Assignment: Only the lines from the one containing "Study the image above and find the white" through the one containing "Study the image above and find the person's right" should be printed, exactly as they appear below, with both ends included.

⟨

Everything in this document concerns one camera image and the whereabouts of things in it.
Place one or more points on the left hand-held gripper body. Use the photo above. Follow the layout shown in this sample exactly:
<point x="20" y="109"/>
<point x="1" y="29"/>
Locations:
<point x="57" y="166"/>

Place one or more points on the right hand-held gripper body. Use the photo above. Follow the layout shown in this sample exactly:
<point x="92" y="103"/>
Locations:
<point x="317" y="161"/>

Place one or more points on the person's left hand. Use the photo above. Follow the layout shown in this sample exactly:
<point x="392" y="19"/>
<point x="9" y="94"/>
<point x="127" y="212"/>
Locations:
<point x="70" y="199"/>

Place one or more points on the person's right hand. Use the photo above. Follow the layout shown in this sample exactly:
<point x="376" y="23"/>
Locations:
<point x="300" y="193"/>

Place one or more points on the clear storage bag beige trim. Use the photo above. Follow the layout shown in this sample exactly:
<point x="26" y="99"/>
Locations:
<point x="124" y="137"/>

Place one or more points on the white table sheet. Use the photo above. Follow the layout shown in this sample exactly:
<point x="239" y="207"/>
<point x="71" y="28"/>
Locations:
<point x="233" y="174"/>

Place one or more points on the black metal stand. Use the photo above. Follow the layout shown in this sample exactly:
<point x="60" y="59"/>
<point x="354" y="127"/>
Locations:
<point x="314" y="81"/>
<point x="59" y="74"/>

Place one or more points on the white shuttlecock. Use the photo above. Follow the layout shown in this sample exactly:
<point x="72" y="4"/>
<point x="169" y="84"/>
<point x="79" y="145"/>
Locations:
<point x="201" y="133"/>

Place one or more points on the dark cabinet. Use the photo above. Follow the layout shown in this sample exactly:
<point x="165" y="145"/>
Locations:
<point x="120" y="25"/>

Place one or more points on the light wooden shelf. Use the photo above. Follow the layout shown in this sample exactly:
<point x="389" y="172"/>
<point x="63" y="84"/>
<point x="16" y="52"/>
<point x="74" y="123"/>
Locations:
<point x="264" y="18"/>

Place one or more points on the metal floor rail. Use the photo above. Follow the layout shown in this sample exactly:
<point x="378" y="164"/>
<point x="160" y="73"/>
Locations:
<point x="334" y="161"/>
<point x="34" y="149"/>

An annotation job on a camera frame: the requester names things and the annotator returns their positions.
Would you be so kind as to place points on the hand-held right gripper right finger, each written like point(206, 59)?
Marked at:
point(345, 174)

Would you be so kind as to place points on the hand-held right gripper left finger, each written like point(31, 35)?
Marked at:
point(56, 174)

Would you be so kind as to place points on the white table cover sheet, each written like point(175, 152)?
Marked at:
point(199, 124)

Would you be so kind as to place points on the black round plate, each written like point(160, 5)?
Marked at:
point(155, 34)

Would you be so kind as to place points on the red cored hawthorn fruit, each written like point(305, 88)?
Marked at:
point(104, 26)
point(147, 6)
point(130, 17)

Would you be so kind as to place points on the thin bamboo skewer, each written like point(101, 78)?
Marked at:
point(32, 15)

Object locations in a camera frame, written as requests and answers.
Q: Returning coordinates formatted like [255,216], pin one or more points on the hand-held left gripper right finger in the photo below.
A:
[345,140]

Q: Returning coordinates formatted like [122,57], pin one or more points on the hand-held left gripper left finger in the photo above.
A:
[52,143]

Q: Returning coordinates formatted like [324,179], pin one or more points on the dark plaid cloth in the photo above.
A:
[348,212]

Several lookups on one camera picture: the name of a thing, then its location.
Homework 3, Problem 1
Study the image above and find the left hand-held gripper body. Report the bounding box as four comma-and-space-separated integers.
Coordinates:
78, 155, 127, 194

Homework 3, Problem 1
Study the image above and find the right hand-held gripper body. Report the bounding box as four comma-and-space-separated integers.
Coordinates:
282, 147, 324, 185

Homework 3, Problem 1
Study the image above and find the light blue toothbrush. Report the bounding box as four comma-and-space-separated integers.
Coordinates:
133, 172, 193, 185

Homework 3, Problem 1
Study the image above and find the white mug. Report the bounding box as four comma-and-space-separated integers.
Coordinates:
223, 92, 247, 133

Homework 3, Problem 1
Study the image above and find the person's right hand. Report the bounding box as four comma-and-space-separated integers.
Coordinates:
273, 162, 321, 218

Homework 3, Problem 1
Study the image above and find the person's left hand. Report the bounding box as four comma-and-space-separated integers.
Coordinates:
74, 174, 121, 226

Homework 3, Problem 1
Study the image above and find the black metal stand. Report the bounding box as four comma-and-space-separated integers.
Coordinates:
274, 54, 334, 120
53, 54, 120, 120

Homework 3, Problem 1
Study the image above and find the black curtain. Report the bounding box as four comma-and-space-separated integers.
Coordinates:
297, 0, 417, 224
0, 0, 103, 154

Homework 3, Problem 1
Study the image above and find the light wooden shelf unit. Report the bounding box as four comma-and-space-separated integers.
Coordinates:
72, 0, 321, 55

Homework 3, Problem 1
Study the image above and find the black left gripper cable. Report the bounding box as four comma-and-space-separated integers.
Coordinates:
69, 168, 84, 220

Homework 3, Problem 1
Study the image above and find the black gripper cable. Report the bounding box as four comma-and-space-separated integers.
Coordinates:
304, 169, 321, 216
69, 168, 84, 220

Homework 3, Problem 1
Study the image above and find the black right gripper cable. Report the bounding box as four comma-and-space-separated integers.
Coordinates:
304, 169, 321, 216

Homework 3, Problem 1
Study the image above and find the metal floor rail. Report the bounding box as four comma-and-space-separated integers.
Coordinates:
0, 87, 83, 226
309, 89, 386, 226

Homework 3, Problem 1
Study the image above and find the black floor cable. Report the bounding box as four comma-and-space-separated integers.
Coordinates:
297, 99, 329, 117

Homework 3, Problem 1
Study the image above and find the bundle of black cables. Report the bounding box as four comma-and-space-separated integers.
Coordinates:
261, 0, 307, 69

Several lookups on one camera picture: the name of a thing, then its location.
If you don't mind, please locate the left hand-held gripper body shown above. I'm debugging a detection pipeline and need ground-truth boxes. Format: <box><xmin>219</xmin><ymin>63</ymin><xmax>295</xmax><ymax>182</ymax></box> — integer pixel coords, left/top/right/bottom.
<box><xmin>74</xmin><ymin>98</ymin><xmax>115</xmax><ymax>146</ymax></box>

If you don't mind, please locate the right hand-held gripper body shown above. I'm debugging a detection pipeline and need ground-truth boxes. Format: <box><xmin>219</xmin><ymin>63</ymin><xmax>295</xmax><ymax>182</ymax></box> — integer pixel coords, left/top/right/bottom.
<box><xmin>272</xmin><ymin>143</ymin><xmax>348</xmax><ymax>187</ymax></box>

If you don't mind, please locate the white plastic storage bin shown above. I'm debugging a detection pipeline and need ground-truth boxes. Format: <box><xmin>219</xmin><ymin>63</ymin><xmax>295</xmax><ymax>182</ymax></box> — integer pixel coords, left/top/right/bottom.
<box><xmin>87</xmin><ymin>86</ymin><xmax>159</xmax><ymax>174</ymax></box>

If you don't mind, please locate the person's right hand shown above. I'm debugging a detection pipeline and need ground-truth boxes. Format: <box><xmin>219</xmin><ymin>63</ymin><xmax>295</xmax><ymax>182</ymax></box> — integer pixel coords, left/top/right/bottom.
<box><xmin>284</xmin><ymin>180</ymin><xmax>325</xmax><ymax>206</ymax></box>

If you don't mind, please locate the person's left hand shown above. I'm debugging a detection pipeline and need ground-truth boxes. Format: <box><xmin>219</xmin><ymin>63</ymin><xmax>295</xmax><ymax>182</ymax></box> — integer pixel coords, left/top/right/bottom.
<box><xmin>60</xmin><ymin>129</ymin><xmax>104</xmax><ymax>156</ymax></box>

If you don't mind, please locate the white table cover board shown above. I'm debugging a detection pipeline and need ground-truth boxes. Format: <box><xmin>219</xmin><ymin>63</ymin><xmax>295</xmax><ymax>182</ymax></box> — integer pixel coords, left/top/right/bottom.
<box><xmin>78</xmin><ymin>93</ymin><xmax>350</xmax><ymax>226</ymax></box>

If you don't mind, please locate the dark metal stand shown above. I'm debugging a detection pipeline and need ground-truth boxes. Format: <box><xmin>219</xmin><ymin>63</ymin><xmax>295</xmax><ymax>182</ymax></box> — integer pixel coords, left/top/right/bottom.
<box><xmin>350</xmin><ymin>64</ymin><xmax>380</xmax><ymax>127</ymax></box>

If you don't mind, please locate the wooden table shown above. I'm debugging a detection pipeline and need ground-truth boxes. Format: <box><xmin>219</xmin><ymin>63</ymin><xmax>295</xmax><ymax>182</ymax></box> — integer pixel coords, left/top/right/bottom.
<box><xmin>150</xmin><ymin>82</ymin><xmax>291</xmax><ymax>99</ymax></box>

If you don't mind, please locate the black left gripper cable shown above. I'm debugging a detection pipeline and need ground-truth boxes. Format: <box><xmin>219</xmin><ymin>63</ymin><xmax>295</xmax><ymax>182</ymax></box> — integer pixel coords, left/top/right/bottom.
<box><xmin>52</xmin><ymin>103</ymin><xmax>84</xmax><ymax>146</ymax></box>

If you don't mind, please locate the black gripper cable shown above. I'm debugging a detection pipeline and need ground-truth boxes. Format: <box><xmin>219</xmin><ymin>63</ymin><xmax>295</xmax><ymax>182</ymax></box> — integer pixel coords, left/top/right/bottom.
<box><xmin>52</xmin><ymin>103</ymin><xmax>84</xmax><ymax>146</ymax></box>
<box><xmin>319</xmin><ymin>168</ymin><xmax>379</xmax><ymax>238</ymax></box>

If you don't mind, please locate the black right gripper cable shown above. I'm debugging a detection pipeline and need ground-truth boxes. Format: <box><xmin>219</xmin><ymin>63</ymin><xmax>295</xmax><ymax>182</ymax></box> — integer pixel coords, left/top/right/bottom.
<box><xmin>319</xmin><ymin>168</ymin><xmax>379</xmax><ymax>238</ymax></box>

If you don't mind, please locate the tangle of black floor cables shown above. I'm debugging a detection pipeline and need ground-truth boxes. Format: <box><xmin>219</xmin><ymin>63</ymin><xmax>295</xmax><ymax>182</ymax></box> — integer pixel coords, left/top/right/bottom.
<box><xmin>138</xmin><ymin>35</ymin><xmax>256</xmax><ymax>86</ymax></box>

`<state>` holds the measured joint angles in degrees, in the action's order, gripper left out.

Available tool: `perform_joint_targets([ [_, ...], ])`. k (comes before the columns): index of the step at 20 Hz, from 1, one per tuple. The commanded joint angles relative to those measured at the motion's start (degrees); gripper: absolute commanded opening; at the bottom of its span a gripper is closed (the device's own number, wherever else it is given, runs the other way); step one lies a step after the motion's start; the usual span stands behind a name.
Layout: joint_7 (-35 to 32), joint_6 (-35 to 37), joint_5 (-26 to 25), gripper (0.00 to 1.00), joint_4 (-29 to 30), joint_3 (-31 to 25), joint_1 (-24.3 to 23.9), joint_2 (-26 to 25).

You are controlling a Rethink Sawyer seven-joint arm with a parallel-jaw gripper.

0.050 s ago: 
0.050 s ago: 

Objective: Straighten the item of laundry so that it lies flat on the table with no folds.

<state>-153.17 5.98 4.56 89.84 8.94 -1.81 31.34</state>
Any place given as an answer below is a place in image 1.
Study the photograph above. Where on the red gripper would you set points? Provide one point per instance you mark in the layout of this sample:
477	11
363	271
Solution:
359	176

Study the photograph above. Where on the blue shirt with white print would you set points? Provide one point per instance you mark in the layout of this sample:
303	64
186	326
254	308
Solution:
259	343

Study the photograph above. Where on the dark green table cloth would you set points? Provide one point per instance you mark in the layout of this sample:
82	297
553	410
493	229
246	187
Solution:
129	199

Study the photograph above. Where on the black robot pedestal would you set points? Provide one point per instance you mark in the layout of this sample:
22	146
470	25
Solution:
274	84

⟩

Your response:
Study the image above and find the white mug. Report the bounding box as four comma-and-space-separated integers.
Coordinates:
223, 92, 247, 133

Homework 3, Problem 1
Study the image above and find the person's right hand. Report the bounding box as four comma-and-space-separated integers.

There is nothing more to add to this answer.